What are the pros to animal research?

What are the pros to animal research?

PRO

  • Animal testing contributes to life-saving cures and treatments.
  • Animal testing is crucial to ensure that vaccines are safe.
  • There is no adequate alternative to testing on a living, whole-body system.
  • Animals are appropriate research subjects because they are similar to human beings in many ways.

What are the advantages of animal studies psychology?

There are practical advantages to such research. Animals can be controlled more exactly than humans and observed more continuously. Their lack of self-awareness reduces the likelihood of demand characteristics in experimental conditions.

What are some of the pros and cons of animal studies?

Pros & Cons of Animal Testing

  • Pro: Life-Saving Medications and Vaccines. The landscape of modern medicine would unquestionably be vastly different without animal testing in the mix.
  • Con: Inhumane Treatment in Animal Experimentation.
  • Pro: Similarity to Humans.
  • Con: Lack of Applicability.
  • Alternatives to Animal Testing.

Is animal research ethical in psychology?

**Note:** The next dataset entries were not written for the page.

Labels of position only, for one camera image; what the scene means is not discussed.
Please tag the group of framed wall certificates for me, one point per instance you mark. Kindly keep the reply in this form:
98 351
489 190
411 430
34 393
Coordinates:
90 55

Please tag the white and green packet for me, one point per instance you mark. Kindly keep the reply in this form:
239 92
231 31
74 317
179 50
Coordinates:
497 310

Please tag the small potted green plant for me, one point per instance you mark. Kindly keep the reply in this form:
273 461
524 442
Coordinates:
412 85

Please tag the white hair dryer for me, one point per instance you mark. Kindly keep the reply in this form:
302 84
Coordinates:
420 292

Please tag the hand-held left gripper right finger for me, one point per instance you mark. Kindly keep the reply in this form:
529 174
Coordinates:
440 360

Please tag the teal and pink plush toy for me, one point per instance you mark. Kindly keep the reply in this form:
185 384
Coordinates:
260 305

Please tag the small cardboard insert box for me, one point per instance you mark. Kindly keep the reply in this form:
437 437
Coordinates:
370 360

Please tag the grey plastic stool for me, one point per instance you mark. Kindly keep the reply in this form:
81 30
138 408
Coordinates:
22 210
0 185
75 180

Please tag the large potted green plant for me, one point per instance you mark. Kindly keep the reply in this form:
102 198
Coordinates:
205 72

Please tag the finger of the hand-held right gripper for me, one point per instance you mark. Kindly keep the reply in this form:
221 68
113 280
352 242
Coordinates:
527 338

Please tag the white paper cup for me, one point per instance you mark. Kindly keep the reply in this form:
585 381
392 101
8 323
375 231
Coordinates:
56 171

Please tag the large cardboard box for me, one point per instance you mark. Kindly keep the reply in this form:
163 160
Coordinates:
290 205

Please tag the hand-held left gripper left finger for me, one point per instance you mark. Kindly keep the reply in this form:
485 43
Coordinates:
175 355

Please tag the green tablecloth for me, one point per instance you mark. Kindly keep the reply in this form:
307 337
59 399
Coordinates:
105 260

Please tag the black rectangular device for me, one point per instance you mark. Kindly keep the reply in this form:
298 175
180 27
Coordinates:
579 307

Comment: APA’s 2002 Ethics Code, which takes effect June 1, mandates that psychologists who use animals in research: Acquire, care for, use and dispose of animals in compliance with current federal, state and local laws and regulations, and with professional standards.

What impact does animal testing have on society?

The use of nonpredictive animal experiments can cause human suffering in at least two ways: (1) by producing misleading safety and efficacy data and (2) by causing potential abandonment of useful medical treatments and misdirecting resources away from more effective testing methods.

Is animal testing actually effective?

Animal testing has never really worked. Animal tests proved penicillin deadly, strychnine safe and aspirin dangerous. In fact, 90 percent of medications approved for human use after animal testing later proved ineffective or harmful to humans in clinical trials.

How reliable is animal testing?

The bottom line is that animal experiments, no matter the species used or the type of disease research undertaken, are highly unreliable—and they have too little predictive value to justify the resultant risks of harms for humans, for reasons I now explain.

How did Skinner study operant conditioning in animals?

Skinner (1948) studied operant conditioning by conducting experiments using animals which he placed in a ‘ Skinner Box ‘ which was similar to Thorndike’s puzzle box. A Skinner box, also known as an operant conditioning chamber, is a device used to objectively record an animal’s behavior in a compressed time frame.

What did Skinner do in his research?

Skinner’s Research – Skinner uses experiments to test his theory of operant conditioning. The insistence on objectivity, control over variables and precise measurement means that he is able to infer cause and effect; reinforcement (type of) increases/decreases a specific response in rats.

What can we learn from the Skinner study of rats?

In the Skinner study, because food followed a particular behavior the rats learned to repeat that behavior, e.g., operant conditioning. • There is little difference between the learning that takes place in humans and that in other animals.

What is Skinner’s book on teaching animals?

Skinner, B. F. (1951). How to teach animals. Freeman. Skinner, B. F. (1953). Science and human behavior. SimonandSchuster.com.